→ TASK PROMPT
The data shown below should all be retyped exactly.

→ GIVEN DATA
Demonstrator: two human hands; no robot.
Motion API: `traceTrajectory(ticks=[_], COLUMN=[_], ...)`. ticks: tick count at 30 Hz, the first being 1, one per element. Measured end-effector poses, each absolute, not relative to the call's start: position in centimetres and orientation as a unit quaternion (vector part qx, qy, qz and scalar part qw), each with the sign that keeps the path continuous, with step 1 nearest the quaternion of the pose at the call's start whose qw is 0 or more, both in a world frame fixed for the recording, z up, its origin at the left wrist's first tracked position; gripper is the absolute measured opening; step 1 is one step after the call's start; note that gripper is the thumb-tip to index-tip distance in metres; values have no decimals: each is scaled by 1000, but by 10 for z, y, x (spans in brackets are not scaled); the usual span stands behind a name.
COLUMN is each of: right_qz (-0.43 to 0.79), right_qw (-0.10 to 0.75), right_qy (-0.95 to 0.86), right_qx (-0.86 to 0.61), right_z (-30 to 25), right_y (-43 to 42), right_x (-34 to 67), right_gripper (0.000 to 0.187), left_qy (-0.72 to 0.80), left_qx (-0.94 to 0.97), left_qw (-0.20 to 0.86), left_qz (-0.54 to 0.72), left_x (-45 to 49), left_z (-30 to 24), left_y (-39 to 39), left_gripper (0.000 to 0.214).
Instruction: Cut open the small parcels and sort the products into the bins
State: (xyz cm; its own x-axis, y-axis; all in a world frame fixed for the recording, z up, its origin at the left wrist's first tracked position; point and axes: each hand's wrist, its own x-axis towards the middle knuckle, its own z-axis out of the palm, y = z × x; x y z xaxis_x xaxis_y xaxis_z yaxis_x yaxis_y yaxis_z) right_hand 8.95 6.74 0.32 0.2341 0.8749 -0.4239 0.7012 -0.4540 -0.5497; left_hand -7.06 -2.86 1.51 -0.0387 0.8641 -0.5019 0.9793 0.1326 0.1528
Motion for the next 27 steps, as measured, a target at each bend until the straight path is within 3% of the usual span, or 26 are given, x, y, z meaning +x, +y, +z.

→ COMPLETED TASK
Demonstrator: two human hands; no robot.
Motion API: `traceTrajectory(ticks=[_], COLUMN=[_], ...)`. ticks: tick count at 30 Hz, the first being 1, one per element. Measured end-effector poses, each absolute, not relative to the call's start: position in centimetres and orientation as a unit quaternion (vector part qx, qy, qz and scalar part qw), each with the sign that keeps the path continuous, with step 1 nearest the quaternion of the pose at the call's start whose qw is 0 or more, both in a world frame fixed for the recording, z up, its origin at the left wrist's first tracked position; gripper is the absolute measured opening; step 1 is one step after the call's start; note that gripper is the thumb-tip to index-tip distance in metres; values have no decimals: each is scaled by 1000, but by 10 for z, y, x (spans in brackets are not scaled); the usual span stands behind a name.
COLUMN is each of: right_qz (-0.43 to 0.79), right_qw (-0.10 to 0.75), right_qy (-0.95 to 0.86), right_qx (-0.86 to 0.61), right_z (-30 to 25), right_y (-43 to 42), right_x (-34 to 67), right_gripper (0.000 to 0.187), left_qy (-0.72 to 0.80), left_qx (-0.94 to 0.97), left_qw (-0.20 to 0.86), left_qz (-0.54 to 0.72), left_x (-45 to 49), left_z (-30 to 24), left_y (-39 to 39), left_gripper (0.000 to 0.214).
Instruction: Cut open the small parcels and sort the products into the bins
State: (xyz cm; its own x-axis, y-axis; all in a world frame fixed for the recording, z up, its origin at the left wrist's first tracked position; point and axes: each hand's wrist, its own x-axis towards the middle knuckle, its own z-axis out of the palm, y = z × x; x y z xaxis_x xaxis_y xaxis_z yaxis_x yaxis_y yaxis_z) right_hand 8.95 6.74 0.32 0.2341 0.8749 -0.4239 0.7012 -0.4540 -0.5497; left_hand -7.06 -2.86 1.51 -0.0387 0.8641 -0.5019 0.9793 0.1326 0.1528
Motion for the next 27 steps, as measured, a target at each bend until the straight path is within 3% of the usual span, or 26 are given, x, y, z meaning +x, +y, +z.

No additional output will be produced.